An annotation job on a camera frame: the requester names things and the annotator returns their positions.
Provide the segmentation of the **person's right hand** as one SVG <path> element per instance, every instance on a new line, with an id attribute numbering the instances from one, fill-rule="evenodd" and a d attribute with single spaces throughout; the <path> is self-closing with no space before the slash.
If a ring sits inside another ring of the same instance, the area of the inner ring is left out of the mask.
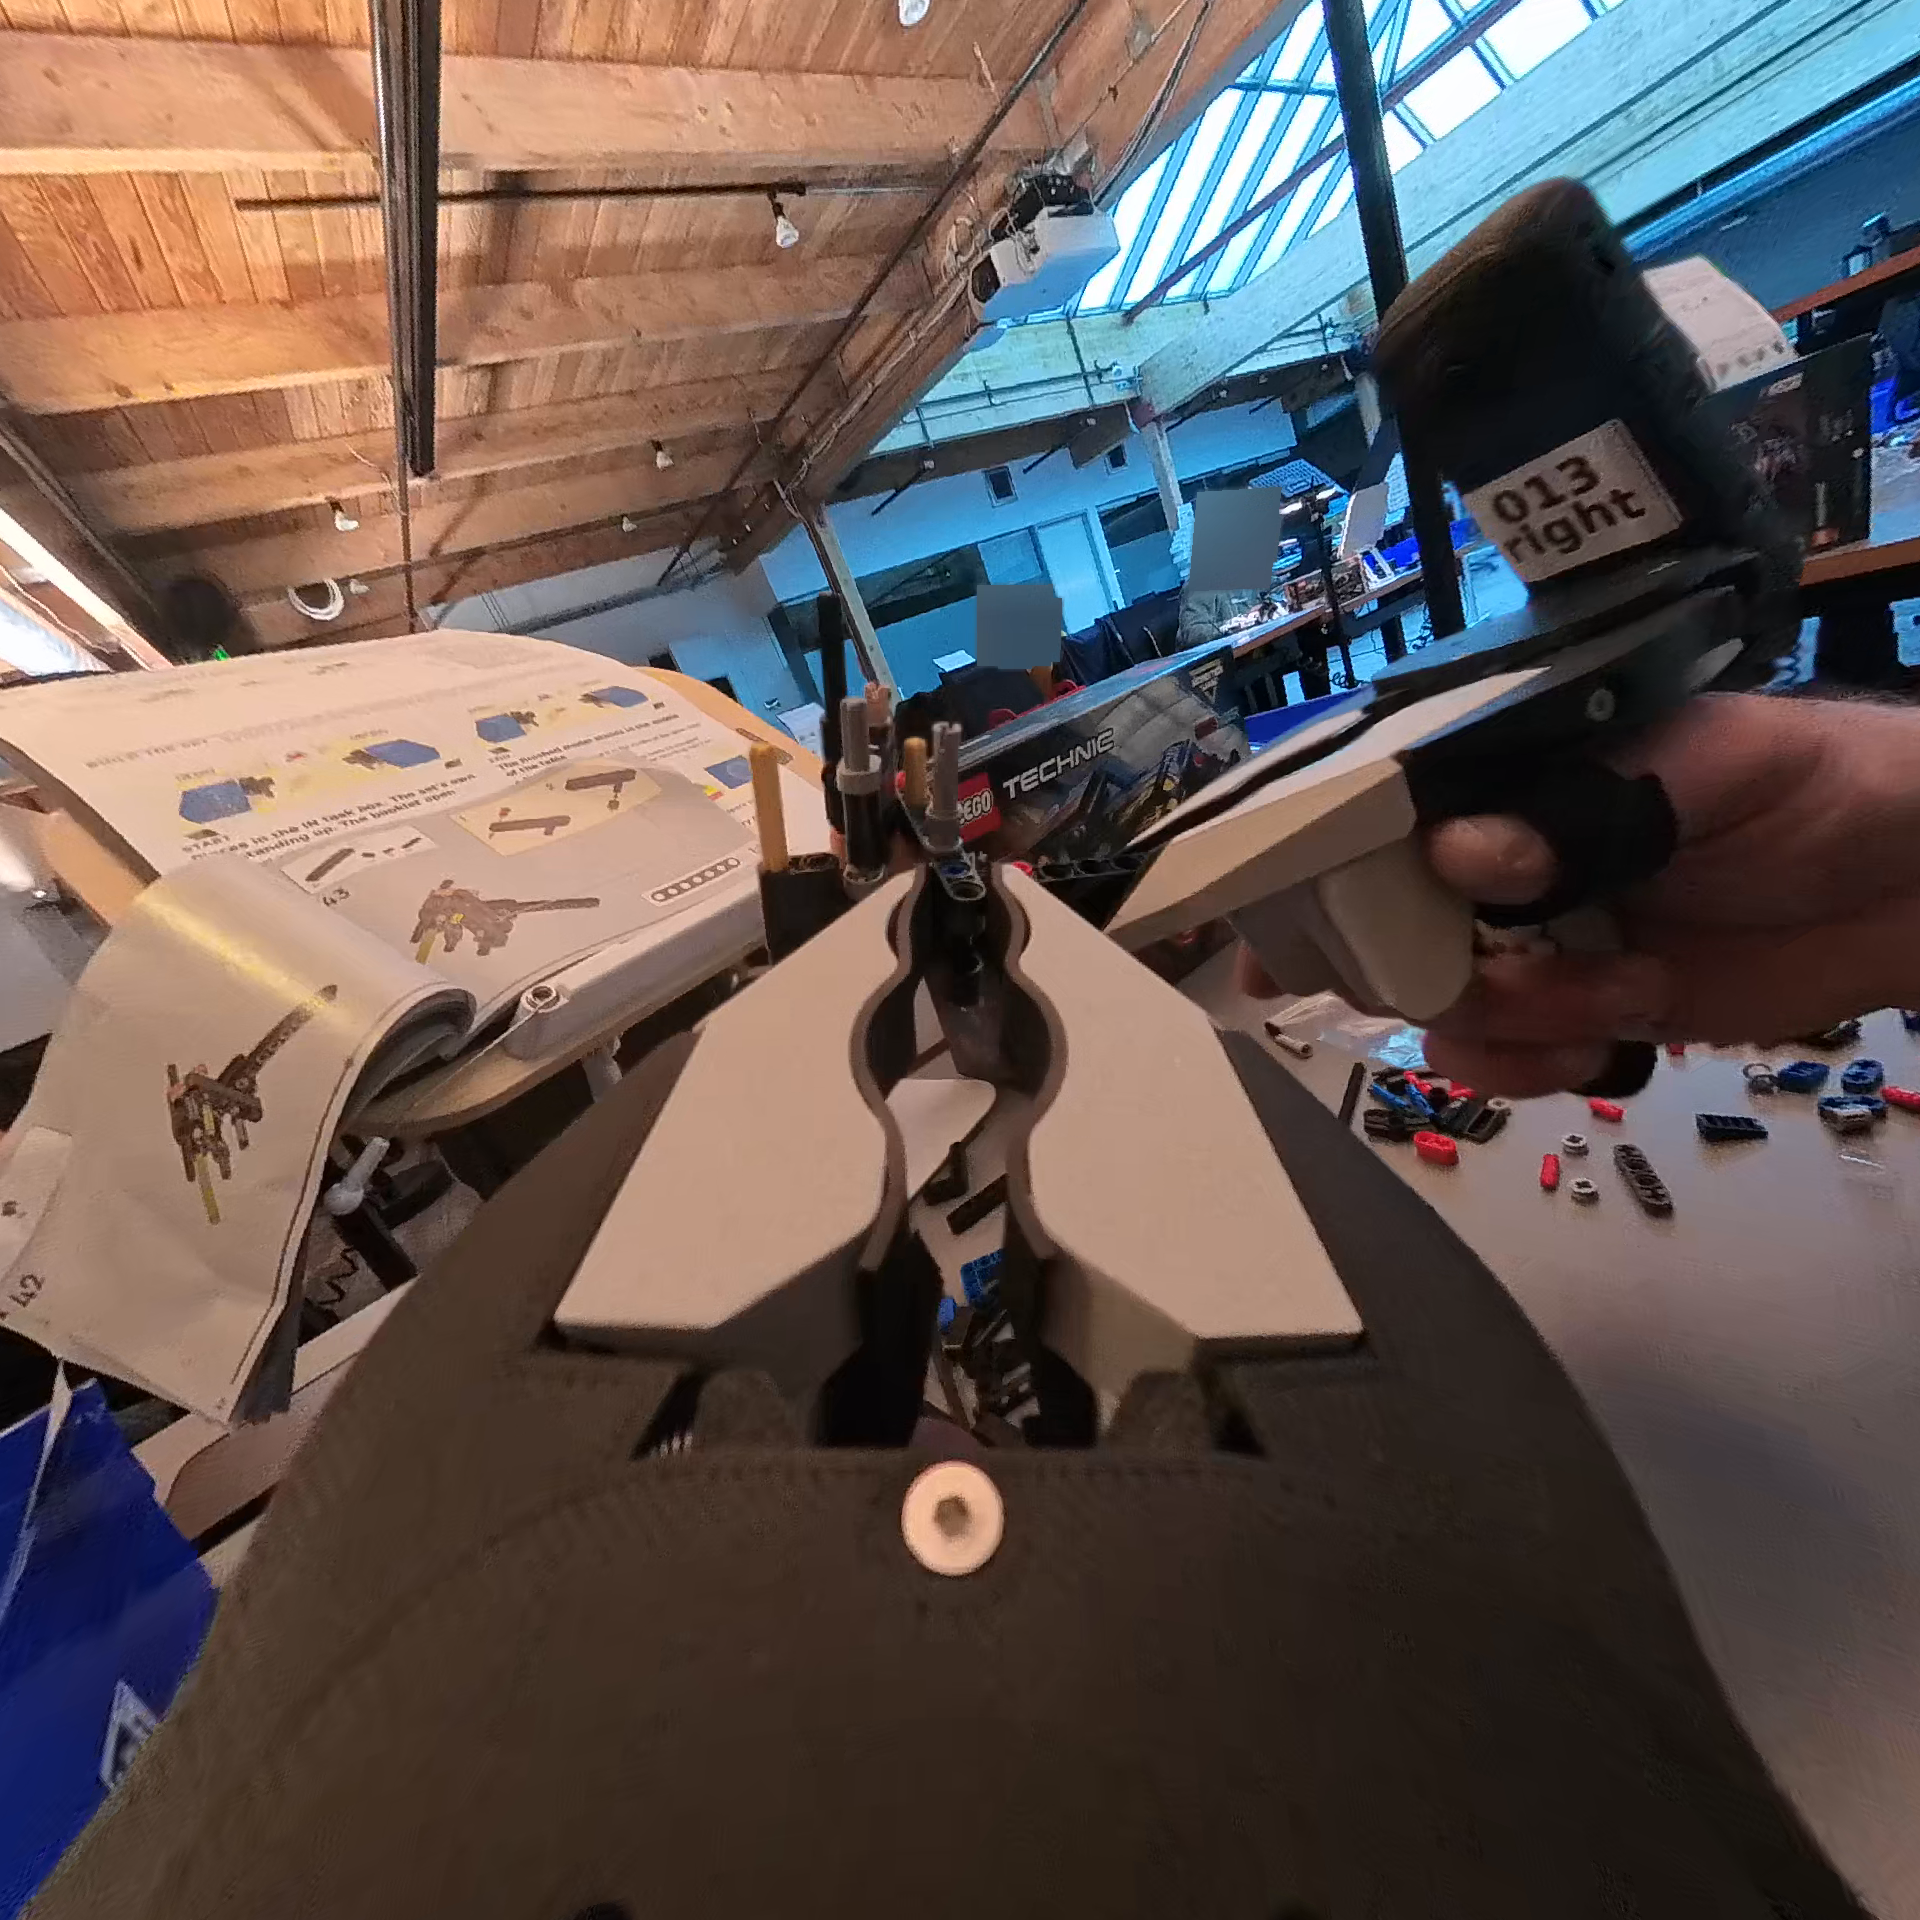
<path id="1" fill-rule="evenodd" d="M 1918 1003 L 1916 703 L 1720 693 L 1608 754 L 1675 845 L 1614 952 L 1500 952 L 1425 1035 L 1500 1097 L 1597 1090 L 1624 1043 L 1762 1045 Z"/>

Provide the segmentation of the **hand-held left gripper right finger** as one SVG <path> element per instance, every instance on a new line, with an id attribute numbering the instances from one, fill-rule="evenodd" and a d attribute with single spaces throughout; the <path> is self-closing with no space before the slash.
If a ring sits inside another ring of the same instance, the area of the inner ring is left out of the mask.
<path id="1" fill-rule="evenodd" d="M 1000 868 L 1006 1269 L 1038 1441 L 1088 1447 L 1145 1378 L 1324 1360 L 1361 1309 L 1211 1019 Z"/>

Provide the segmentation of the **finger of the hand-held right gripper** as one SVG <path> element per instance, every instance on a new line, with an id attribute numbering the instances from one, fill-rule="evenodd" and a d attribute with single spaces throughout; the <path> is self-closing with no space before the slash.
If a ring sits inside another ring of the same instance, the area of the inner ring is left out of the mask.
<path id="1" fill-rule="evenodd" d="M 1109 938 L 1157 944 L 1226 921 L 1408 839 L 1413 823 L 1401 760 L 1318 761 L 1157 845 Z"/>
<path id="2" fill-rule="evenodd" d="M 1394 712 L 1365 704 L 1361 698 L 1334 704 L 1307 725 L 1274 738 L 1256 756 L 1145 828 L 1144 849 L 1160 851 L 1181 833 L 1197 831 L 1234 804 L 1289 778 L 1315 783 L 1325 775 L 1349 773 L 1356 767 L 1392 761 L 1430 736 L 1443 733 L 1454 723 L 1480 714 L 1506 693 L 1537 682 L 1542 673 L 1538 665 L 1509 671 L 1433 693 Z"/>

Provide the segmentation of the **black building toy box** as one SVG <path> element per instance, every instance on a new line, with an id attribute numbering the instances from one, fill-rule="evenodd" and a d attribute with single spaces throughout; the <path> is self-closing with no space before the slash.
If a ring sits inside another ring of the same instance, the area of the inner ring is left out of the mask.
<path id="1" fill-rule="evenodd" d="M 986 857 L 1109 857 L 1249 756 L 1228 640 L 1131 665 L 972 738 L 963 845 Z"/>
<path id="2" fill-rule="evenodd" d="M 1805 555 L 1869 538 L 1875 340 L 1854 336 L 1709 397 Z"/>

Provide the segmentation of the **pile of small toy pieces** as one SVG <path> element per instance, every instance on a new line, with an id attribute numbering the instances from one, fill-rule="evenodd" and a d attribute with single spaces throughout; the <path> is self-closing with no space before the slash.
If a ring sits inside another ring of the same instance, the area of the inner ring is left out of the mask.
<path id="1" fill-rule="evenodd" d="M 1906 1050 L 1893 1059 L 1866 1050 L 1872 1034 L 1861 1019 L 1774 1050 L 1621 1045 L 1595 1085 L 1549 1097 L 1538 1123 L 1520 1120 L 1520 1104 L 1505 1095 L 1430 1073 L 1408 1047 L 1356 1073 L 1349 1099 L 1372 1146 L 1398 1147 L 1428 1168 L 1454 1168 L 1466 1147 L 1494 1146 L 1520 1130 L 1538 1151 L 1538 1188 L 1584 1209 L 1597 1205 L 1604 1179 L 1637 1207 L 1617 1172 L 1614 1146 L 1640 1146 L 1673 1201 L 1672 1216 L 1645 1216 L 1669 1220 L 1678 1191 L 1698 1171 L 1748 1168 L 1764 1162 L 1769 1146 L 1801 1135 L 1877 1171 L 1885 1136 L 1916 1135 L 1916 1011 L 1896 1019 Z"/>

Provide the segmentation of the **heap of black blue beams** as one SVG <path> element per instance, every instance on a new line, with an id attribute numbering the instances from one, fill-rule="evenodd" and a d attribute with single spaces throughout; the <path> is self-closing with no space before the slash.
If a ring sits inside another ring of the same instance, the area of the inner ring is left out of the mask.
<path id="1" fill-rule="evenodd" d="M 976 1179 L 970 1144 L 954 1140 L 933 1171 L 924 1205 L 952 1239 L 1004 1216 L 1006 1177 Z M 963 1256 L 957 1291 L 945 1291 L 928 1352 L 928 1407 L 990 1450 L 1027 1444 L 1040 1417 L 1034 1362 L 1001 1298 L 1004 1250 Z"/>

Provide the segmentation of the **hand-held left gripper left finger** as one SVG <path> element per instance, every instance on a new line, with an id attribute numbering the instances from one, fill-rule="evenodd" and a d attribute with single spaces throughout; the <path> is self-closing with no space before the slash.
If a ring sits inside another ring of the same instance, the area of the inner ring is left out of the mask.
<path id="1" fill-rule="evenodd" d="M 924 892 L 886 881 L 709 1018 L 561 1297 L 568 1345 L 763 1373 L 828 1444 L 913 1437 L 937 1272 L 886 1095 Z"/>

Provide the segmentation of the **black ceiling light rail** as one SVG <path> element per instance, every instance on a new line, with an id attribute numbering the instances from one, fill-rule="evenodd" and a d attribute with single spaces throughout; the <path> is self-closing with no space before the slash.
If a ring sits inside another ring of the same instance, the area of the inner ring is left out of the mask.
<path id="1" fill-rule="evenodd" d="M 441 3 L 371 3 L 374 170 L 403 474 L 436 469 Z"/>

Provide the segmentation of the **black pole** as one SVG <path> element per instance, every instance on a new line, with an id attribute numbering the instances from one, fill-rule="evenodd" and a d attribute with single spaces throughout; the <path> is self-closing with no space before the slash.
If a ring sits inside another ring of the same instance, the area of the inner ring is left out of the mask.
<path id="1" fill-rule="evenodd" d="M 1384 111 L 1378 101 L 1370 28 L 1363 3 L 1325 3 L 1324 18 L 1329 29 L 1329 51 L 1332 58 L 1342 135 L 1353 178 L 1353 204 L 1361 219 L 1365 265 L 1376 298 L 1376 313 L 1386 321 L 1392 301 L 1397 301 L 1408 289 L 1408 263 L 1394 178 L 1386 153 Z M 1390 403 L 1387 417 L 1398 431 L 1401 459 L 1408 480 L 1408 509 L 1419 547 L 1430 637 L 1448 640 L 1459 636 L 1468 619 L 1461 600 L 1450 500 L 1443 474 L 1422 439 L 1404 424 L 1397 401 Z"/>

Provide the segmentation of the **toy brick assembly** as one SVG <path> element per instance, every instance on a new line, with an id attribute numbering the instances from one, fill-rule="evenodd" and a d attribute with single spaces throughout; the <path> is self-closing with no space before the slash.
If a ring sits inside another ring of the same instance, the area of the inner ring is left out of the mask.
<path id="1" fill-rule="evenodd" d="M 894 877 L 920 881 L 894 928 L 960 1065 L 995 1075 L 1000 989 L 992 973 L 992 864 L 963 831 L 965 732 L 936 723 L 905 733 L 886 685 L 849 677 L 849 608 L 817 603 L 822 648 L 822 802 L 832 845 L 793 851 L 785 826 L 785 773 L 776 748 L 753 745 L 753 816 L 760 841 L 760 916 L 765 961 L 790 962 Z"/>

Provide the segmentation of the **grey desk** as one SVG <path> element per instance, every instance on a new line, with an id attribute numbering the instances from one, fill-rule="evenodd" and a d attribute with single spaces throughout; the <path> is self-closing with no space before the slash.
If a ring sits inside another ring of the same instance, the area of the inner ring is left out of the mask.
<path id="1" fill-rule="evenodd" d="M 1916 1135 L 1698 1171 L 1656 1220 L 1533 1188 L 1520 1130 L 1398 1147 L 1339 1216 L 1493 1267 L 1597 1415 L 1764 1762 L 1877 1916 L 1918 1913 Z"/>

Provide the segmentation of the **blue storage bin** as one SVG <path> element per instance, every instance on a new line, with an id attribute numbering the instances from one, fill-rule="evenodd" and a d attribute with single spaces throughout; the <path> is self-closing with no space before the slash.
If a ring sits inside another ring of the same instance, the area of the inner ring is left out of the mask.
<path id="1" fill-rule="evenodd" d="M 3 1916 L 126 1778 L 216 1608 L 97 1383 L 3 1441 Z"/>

○ ○ ○

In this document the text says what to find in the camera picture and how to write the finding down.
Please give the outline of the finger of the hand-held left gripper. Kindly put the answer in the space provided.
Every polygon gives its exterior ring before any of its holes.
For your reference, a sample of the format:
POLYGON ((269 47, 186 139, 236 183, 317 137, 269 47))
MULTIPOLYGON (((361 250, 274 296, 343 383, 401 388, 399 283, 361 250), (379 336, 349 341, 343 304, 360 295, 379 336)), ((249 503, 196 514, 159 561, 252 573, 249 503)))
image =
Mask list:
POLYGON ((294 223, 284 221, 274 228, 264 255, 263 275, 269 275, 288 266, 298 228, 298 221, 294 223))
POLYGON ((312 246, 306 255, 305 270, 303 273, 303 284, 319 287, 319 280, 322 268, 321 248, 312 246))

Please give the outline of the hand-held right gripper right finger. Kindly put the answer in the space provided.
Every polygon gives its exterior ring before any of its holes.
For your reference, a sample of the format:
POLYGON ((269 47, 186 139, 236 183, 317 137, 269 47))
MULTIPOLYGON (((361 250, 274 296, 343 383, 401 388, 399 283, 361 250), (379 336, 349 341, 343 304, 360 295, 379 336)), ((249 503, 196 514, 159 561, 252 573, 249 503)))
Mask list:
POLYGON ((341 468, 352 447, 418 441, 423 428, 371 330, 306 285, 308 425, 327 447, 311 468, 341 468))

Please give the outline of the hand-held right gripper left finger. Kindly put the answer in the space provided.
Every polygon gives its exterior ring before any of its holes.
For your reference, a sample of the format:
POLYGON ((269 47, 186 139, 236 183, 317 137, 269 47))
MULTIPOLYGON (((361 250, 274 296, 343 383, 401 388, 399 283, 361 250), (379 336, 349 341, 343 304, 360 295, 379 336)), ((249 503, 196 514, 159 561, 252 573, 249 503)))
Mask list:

○ ○ ○

EXERCISE DETAILS: In the lines above, spot each one that contains the word "camera" and copy it.

WRITTEN ANSWER:
An annotation job on a camera frame: the requester names things and the annotator returns their positions.
In this document the text says what to find in the camera picture and how to write the finding down.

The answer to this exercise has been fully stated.